Please read all the information in the table of contents before using this article.
Download this listing!

Web Techniques Column 32 (Dec 1998)

Ahh, cookies. Not one of my favorite subjects. Cookies, I've decided, are generally mostly evil. Every site I've visited seems to want to send me cookies (as MSIE is happy to report). For the most part, they want to do things like target advertising at me, or even see how often I've been to their particular site.

And more and more, cookies are being used to identify me as a particular person to access customized features (like my.yahoo.com or my online banking service). And that's annoying. Why? Because I use a half-dozen browsers (if you count agents made from Perl scripts) in a day, and cookies are associated with a particular browser, not a particular person.

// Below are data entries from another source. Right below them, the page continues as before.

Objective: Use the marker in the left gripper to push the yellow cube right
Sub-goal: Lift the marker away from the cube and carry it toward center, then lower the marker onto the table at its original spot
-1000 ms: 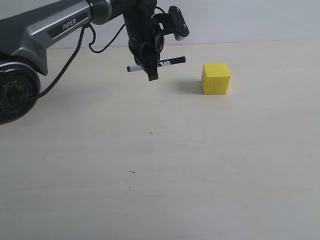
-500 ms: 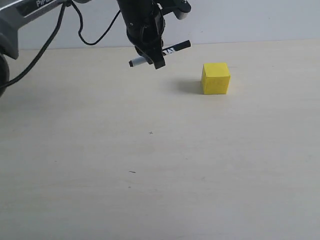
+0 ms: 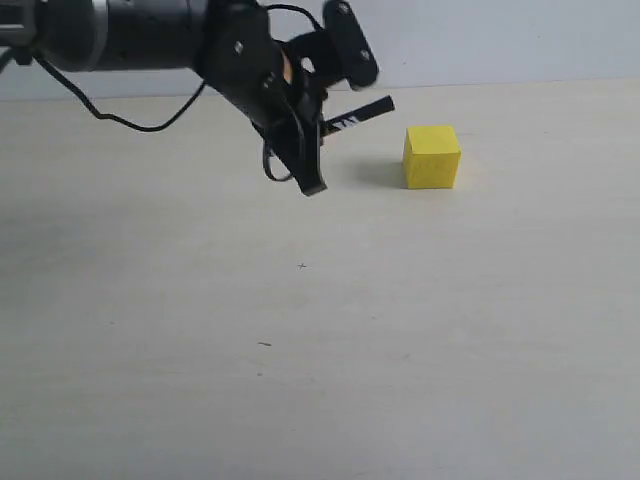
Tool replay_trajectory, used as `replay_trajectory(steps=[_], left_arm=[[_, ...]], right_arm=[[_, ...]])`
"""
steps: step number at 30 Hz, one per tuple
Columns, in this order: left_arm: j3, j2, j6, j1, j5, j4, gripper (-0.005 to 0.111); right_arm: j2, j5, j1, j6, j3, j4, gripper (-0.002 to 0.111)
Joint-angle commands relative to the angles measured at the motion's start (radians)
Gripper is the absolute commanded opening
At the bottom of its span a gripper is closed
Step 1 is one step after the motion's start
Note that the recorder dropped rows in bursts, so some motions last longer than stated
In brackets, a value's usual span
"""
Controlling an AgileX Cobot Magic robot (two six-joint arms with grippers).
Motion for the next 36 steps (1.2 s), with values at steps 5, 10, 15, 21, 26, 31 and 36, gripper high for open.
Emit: replay_trajectory(steps=[5,10,15,21,26,31,36], left_arm=[[0.013,0.088,-0.957,-0.196,0.218,1.115,0.000],[-0.014,0.167,-0.921,-0.192,0.350,1.206,0.000],[-0.145,0.257,-0.888,-0.205,0.319,1.158,0.000],[-0.276,0.328,-0.743,-0.196,0.305,1.005,0.000],[-0.335,0.337,-0.622,-0.158,0.330,0.762,0.000],[-0.335,0.276,-0.614,-0.136,0.291,0.555,0.000],[-0.339,0.169,-0.597,-0.082,0.394,0.303,0.000]], right_arm=[[-0.005,-0.005,-0.001,-0.003,0.004,0.000,0.000],[-0.005,-0.005,-0.001,-0.001,0.004,0.000,0.000],[-0.005,-0.005,-0.001,-0.003,0.004,0.000,0.000],[-0.005,-0.005,-0.001,-0.003,0.004,0.000,0.000],[-0.005,-0.005,-0.001,-0.001,0.004,0.000,0.000],[-0.005,-0.005,-0.001,-0.003,0.004,0.000,0.000],[-0.005,-0.005,-0.001,-0.001,0.004,0.000,0.000]])
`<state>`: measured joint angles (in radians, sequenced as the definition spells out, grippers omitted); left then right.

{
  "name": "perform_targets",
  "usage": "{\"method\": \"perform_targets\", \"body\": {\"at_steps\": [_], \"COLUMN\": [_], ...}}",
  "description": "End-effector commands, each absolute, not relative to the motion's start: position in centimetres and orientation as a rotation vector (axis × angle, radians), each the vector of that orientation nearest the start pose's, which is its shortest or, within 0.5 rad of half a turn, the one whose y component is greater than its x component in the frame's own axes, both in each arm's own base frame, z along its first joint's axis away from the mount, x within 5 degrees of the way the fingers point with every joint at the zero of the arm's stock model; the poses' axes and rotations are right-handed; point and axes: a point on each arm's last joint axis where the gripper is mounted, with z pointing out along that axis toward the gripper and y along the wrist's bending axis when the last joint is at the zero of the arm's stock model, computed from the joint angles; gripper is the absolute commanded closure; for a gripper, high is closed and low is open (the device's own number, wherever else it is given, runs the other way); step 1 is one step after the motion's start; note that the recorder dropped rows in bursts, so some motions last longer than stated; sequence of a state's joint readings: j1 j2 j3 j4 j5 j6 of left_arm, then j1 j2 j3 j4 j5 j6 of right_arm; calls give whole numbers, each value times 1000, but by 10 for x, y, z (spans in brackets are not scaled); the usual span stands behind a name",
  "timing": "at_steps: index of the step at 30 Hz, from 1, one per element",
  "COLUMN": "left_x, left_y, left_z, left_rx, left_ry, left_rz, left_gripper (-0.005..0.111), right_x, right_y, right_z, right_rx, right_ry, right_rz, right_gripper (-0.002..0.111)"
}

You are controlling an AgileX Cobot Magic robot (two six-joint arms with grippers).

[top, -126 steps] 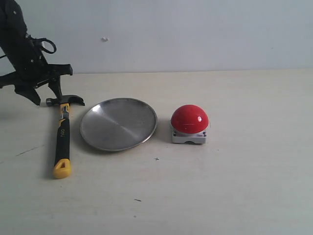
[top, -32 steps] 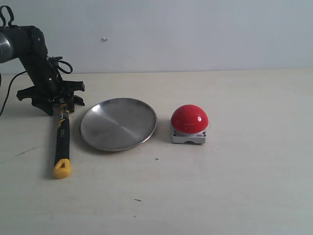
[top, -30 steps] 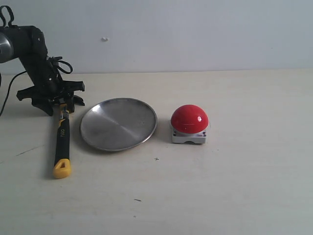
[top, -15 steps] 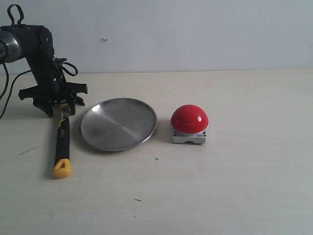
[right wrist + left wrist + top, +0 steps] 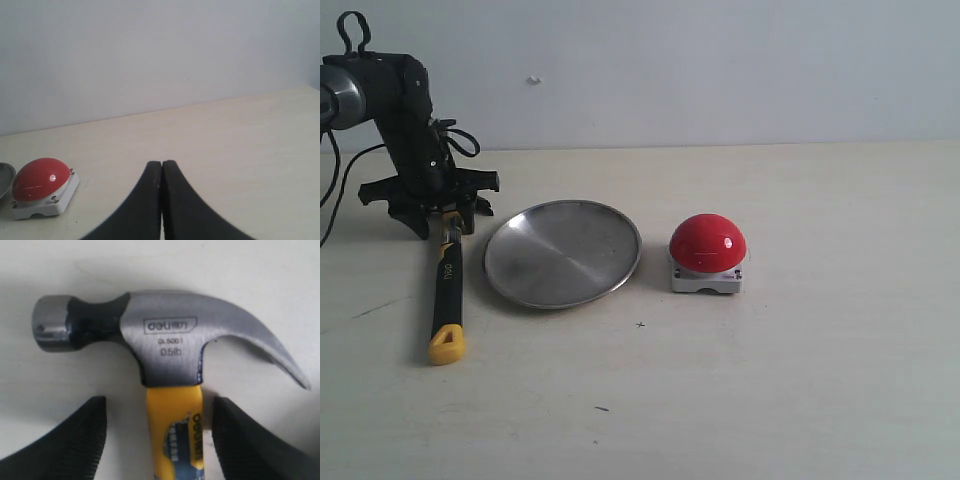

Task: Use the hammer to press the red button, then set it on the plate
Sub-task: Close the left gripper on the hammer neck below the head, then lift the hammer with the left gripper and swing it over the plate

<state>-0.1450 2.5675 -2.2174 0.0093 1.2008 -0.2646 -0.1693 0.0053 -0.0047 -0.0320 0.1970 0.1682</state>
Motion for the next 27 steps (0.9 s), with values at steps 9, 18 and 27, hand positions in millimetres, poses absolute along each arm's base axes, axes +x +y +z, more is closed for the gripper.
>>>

So, what to do? I need to have a cookie jar that holds all my cookies. I thought a bit about it, and came up with an interesting approach. What if I were to direct all my web requests through a proxy server, and it could extract cookies from the responses, and add the right cookies to future requests. Aha! That would solve it.

Now, I've already written a Perl proxy server for this column a few years ago, and I could have wired my cookie-jar into that server, and kept it running. But some of the browsers I use in a day are the ones at a client site where I'm teaching or consulting, and it's not always possible to change their proxy settings in a way that would work.

So I took a different approach. A ``poor man's proxy'', handled entirely as a CGI script! I'd simply invoke the CGI script, extending the URL of the script to include the URL of the page I wanted fetched, and the program would fetch the page, handling the incoming and outgoing cookies. Of course, the URLs on that page would also have to refer to the script, so there's some rewriting to be done on the HTML pages.

In practice, this script was found to be usable, albeit a bit slow. But it's not meant for full-time use: only when I'm accessing those silly cookie sites. My guess is that the reloading of the LWP library on every request is slowing it down, and that could be easily eliminated by using mod_perl inside Apache. (I'll have to try that soon, because my ISP just installed mod_perl on the webserver that handles my website.)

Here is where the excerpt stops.